▸ Problem details
Range to reproduce from the entries below: the line with "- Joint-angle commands", the line with "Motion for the", and every line in between. Give them exactly and give nothing else.

──────────

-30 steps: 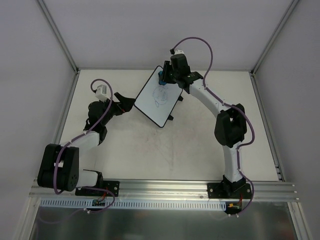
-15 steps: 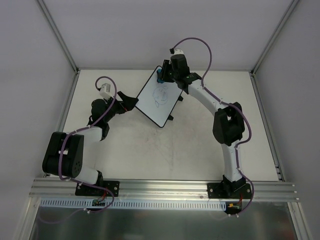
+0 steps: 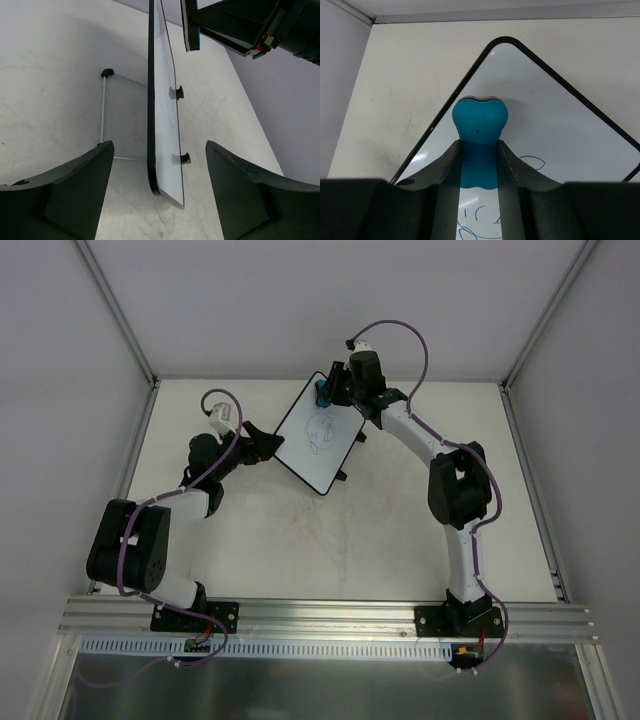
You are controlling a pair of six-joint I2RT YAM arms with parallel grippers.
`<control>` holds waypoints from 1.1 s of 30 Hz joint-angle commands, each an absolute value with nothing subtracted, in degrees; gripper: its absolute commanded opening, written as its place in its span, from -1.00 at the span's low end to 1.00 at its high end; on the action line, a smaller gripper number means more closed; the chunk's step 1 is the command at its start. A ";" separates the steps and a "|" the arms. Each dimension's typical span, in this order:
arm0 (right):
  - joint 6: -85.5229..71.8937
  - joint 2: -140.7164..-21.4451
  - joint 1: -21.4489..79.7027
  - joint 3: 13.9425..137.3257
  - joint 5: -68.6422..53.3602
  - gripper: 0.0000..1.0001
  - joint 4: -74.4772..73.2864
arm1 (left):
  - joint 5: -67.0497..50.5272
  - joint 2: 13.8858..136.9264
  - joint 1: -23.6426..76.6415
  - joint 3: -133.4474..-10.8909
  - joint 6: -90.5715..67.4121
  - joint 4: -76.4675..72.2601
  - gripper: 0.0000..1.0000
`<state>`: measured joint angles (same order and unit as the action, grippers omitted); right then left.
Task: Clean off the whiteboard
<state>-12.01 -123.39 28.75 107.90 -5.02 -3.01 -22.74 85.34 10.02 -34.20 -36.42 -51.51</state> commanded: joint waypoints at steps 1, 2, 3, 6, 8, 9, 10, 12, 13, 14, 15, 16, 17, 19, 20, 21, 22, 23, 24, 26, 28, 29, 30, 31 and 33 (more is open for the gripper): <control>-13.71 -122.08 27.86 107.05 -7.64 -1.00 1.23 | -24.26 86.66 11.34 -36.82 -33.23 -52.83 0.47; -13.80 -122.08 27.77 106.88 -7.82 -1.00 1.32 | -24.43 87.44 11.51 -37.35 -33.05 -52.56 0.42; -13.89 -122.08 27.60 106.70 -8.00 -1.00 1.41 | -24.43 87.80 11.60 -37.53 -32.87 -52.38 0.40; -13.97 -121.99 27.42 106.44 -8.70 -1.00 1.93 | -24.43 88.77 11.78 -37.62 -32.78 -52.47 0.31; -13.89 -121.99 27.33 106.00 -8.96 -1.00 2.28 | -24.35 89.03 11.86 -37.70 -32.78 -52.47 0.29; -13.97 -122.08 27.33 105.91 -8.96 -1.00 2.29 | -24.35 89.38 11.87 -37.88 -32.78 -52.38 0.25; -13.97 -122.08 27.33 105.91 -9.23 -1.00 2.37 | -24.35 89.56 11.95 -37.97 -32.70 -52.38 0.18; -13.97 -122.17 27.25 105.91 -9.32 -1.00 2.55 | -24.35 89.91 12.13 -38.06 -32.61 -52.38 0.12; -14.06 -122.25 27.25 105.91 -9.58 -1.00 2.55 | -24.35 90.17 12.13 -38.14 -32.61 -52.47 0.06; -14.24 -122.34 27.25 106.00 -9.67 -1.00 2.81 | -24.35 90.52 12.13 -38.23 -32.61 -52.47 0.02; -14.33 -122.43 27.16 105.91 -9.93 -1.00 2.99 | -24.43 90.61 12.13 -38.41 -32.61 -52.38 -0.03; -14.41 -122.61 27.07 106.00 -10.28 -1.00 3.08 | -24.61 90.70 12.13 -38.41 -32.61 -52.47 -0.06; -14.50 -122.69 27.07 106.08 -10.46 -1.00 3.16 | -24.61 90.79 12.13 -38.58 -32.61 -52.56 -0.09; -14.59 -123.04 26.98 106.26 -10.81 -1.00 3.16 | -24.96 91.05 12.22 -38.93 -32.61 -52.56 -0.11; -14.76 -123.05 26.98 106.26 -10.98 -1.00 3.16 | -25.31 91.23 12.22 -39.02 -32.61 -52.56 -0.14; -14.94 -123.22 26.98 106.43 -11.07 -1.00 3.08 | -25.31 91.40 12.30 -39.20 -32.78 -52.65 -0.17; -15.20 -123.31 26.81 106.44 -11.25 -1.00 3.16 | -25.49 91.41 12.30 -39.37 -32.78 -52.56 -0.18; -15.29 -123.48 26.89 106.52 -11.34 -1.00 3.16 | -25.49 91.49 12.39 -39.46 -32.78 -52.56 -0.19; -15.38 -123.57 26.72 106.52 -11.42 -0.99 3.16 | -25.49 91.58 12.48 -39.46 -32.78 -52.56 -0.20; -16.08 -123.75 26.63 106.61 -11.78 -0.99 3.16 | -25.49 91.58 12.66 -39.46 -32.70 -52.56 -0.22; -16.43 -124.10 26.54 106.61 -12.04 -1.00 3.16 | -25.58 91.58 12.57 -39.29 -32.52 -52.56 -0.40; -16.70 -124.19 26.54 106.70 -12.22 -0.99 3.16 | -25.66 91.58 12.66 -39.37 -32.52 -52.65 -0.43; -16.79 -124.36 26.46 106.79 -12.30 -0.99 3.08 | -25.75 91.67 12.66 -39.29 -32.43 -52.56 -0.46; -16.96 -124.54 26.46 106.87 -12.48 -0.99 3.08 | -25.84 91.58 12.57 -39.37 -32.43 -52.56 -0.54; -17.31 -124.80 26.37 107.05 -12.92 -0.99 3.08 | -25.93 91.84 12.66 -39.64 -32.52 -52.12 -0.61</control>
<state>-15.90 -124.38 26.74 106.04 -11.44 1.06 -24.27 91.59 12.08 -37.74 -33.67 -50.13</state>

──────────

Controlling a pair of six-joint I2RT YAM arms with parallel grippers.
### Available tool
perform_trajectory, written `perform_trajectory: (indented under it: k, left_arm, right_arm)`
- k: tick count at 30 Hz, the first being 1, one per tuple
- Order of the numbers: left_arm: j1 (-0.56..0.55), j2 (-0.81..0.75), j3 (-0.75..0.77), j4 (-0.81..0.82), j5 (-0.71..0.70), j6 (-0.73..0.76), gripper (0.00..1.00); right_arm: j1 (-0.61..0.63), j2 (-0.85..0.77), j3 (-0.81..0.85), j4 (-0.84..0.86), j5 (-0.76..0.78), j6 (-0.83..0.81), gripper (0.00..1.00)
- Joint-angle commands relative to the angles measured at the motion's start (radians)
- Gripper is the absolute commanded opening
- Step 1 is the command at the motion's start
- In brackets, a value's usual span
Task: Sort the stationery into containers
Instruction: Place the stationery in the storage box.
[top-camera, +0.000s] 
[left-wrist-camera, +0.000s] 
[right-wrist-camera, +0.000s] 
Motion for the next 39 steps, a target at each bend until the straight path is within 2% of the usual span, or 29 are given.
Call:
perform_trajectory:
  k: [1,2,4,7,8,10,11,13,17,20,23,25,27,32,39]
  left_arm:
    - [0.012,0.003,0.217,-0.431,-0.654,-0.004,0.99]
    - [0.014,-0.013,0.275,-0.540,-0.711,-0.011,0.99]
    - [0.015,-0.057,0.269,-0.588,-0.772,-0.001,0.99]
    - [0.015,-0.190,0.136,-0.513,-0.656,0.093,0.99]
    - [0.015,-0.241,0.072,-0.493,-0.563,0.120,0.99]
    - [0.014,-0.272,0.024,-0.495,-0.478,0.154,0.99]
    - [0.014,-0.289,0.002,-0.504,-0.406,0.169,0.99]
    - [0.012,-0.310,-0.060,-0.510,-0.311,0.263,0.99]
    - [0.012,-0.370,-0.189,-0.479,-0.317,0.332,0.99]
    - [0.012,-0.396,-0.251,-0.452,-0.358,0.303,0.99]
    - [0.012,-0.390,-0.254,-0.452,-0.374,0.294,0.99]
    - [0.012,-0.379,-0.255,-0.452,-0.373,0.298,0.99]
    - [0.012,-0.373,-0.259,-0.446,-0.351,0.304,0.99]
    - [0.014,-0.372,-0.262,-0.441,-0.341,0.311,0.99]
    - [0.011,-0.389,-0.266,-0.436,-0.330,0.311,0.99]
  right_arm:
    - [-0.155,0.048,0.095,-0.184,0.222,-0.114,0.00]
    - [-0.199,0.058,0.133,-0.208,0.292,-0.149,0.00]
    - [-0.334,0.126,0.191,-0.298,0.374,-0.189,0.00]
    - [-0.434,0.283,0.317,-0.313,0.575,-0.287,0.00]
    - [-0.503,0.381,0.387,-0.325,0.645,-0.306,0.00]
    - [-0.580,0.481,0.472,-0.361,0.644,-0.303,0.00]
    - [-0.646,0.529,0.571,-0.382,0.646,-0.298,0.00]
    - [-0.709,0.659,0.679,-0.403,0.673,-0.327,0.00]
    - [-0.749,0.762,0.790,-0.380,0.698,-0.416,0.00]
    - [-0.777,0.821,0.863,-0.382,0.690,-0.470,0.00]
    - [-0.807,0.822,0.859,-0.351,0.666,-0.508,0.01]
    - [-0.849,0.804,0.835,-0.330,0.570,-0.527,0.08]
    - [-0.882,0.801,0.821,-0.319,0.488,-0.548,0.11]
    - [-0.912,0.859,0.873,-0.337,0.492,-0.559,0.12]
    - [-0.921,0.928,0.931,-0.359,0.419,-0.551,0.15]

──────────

▸ Completed task
- Joint-angle commands relative to the angles measured at the motion's start (radians)
- Gripper is the absolute commanded opening
- Step 1 is the command at the motion's start
- In brackets, a value's usual span
Task: Sort the stationery into containers
Instruction: Place the stationery in the storage box.
[top-camera, +0.000s] 
[left-wrist-camera, +0.000s] 
[right-wrist-camera, +0.000s] 
Motion for the next 39 steps, a target at each bend until the straight path is within 2% of the usual span, or 29 are given.

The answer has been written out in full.